__How to complete this task__. Lines with "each": pull these out of the listing below.
** Recorded data follows **
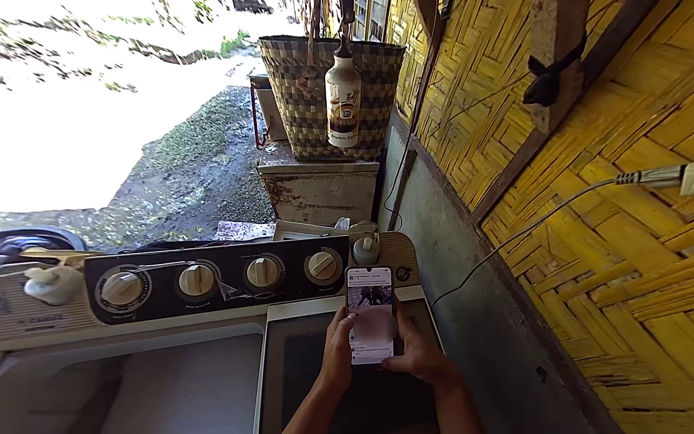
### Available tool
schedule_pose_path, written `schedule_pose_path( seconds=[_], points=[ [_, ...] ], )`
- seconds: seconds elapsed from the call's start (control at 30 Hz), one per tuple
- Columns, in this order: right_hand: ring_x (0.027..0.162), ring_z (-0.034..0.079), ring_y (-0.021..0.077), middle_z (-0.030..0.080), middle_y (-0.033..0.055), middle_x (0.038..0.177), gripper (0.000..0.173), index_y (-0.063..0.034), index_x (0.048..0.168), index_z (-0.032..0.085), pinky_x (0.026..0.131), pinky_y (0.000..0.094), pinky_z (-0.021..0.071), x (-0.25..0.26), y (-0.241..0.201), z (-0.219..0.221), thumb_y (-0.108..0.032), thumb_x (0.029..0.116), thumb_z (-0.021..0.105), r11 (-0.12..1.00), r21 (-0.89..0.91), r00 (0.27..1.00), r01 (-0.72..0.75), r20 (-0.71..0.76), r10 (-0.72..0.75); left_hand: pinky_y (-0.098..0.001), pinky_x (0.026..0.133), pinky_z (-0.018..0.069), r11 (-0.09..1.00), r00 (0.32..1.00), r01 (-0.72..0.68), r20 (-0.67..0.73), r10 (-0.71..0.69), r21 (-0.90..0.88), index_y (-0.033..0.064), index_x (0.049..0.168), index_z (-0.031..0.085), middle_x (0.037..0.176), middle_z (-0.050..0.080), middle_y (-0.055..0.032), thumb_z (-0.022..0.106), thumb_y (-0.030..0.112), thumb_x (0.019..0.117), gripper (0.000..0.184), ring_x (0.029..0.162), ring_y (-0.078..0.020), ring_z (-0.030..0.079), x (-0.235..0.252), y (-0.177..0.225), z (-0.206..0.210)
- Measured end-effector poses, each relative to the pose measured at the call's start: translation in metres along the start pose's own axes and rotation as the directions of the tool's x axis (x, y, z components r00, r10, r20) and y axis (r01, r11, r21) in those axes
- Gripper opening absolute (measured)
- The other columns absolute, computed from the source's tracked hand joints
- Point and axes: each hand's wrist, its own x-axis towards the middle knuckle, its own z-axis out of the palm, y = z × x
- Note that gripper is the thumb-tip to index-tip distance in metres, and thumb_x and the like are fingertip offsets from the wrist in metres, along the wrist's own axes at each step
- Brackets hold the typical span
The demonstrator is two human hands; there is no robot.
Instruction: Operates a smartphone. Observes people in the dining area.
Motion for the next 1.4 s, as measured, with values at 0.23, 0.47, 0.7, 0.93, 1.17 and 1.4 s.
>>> schedule_pose_path(
  seconds=[0.23, 0.47, 0.7, 0.93, 1.17, 1.4],
  points=[
    [0.133, 0.057, 0.0195, 0.042, 0.0128, 0.155, 0.126, -0.0023, 0.157, -0.017, 0.105, 0.0385, 0.0547, -0.0002, -0.0012, 0.0005, 0.022, 0.0644, 0.065, 1.0, -0.006, 1.0, -0.003, -0.004, 0.003, -0.0271, 0.089, 0.0573, 1.0, 1.0, -0.002, 0.001, 0.002, -0.008, 0.0008, 0.132, 0.052, 0.113, 0.068, -0.0051, 0.032, 0.017, 0.1001, 0.041, 0.102, -0.0078, 0.067, 0.0002, -0.0001, 0.0001],
    [0.133, 0.057, 0.0186, 0.043, 0.0131, 0.153, 0.125, -0.0014, 0.157, -0.015, 0.107, 0.0374, 0.0532, -0.0006, -0.0001, 0.0, 0.021, 0.0648, 0.065, 1.0, -0.014, 1.0, 0.008, -0.008, -0.008, -0.0279, 0.088, 0.0584, 1.0, 1.0, 0.001, 0.005, -0.001, -0.009, 0.0007, 0.132, 0.051, 0.112, 0.068, -0.0056, 0.031, 0.017, 0.1005, 0.041, 0.1, -0.0086, 0.068, -0.0001, -0.0001, 0.0004],
    [0.133, 0.057, 0.0193, 0.043, 0.0134, 0.154, 0.125, -0.0019, 0.157, -0.016, 0.108, 0.038, 0.0531, -0.0003, -0.0007, 0.0002, 0.022, 0.0644, 0.065, 1.0, -0.01, 1.0, -0.002, -0.01, 0.002, -0.0275, 0.088, 0.0582, 1.0, 1.0, 0.002, 0.006, -0.002, -0.005, 0.0006, 0.132, 0.051, 0.112, 0.068, -0.0052, 0.031, 0.017, 0.1002, 0.041, 0.1, -0.0083, 0.068, 0.0003, 0.0001, 0.0005],
    [0.134, 0.056, 0.0181, 0.041, 0.0144, 0.155, 0.125, -0.0011, 0.157, -0.016, 0.107, 0.0362, 0.0529, -0.001, 0.0001, -0.0001, 0.021, 0.0652, 0.066, 1.0, -0.017, 1.0, -0.005, -0.021, 0.005, -0.0279, 0.088, 0.0582, 1.0, 1.0, -0.005, 0.006, 0.005, 0.007, 0.0011, 0.131, 0.052, 0.112, 0.068, -0.0047, 0.032, 0.018, 0.1001, 0.04, 0.1, -0.0083, 0.068, 0.0003, -0.0009, -0.0003],
    [0.134, 0.056, 0.0169, 0.039, 0.0149, 0.156, 0.126, -0.0011, 0.157, -0.018, 0.108, 0.0351, 0.0527, -0.0011, -0.001, 0.0012, 0.021, 0.0651, 0.066, 1.0, -0.012, 1.0, -0.009, -0.026, 0.008, -0.0272, 0.088, 0.0576, 1.0, 1.0, 0.006, -0.001, -0.006, 0.016, 0.0009, 0.133, 0.051, 0.113, 0.067, -0.0049, 0.032, 0.019, 0.0999, 0.042, 0.1, -0.0077, 0.067, -0.0006, 0.0004, 0.0004],
    [0.133, 0.056, 0.0169, 0.041, 0.0141, 0.155, 0.127, -0.0029, 0.158, -0.018, 0.106, 0.0355, 0.0539, -0.0011, -0.0017, 0.0017, 0.02, 0.0653, 0.066, 1.0, -0.021, 0.999, -0.023, -0.032, 0.022, -0.0274, 0.088, 0.0577, 1.0, 1.0, 0.014, -0.005, -0.014, 0.016, 0.0004, 0.136, 0.05, 0.115, 0.067, -0.0059, 0.033, 0.019, 0.0995, 0.044, 0.101, -0.008, 0.067, -0.0015, 0.0016, 0.0008]
  ],
)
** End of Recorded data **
__Problem solution__.
- Measured end-effector poses, each relative to the pose measured at the call's start: translation in metres along the start pose's own axes and rotation as the directions of the tool's x axis (x, y, z components r00, r10, r20) and y axis (r01, r11, r21) in those axes
- Point and axes: each hand's wrist, its own x-axis towards the middle knuckle, its own z-axis out of the palm, y = z × x
- Note that gripper is the thumb-tip to index-tip distance in metres, and thumb_x and the like are fingertip offsets from the wrist in metres, along the wrist's own axes at each step

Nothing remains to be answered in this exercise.